For Texans there are necessities, must-haves, needs, you understand: their steroidal pick-up trucks, their palatial expanses of lawn, their swagger, their skyscraper-sized hauteur. And don’t forget their garages, the two-car and three-car jobbies, because most Texans don’t have basements, and because most Texans’ windshields are a mere slap-tap or three away from implosion, from reverse defenestration on one our great state’s many freeways.
The story goes that all of these freeways and breezeways and highways and other thoroughfares are to blame, that gravel trucks are everywhere, always losing stray gravel, or more specifically losing stray gravel while racing oafishly along myriad highways and byways, splattering windshields and leaving teensy-tiny cracks that expand, given time, into imposing, spider web-like splinters. If you glance around while stuck in traffic—roads don’t build themselves overnight, after all—and notice that two out of every three windshields are in a precarious state of disrepair, you’re probably in Texas, where automobile inspection stations turn an improbably blind eye to cracked fore views.

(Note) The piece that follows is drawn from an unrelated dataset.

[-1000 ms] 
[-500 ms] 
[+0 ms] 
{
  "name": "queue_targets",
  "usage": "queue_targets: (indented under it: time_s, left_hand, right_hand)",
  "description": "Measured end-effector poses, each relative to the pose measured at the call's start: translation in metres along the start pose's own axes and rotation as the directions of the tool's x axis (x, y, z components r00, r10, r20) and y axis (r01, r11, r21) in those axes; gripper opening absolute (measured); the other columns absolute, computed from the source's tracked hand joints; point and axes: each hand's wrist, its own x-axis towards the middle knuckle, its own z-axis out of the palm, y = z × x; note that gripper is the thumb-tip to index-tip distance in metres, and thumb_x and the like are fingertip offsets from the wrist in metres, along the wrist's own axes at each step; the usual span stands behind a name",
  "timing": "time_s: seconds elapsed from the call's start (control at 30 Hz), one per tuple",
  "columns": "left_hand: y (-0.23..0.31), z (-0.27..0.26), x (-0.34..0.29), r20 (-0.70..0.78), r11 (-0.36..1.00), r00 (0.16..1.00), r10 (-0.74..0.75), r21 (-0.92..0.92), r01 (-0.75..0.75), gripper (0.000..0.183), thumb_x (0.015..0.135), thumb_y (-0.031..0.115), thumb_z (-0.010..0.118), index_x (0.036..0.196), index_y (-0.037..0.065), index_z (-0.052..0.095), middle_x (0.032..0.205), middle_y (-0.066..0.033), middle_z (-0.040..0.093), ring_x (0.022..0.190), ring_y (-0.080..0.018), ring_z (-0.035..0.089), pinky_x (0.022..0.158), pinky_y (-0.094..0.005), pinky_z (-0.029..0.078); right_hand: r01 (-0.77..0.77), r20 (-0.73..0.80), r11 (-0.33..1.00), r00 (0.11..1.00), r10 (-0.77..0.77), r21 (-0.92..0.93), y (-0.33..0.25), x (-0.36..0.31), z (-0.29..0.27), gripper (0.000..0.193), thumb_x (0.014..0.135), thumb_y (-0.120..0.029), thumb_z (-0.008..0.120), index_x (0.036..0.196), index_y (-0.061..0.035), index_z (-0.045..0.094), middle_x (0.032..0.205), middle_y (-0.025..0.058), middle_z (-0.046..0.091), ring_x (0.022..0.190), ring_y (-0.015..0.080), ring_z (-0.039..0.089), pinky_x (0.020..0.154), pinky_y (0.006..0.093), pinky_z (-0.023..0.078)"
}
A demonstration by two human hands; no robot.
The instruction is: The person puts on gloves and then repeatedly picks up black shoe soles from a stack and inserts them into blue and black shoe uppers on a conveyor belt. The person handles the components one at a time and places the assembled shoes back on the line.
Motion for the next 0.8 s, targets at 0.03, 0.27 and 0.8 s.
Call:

Ballsy, then, your average, prototypical Texan; ballsy and careless in the way that helmetless motorcyclists and kneepad-less skate rats and the Amish are. Or maybe it’s less arrogance than a willingness to entrust one’s future to fate or God in an unpredictable world where tires, panels, hubcaps, and other detritus regularly causes accidents, injuries, and outright decapitations, where the occasional freak hailstorm, featuring grapefruit-sized hail, emerges seemingly from nowhere to build all kinds of character. Sometimes garages are enough to protect the fragile protective shields so many are foolish enough not to replace on their own. But sometimes, almost inevitably, they’re not.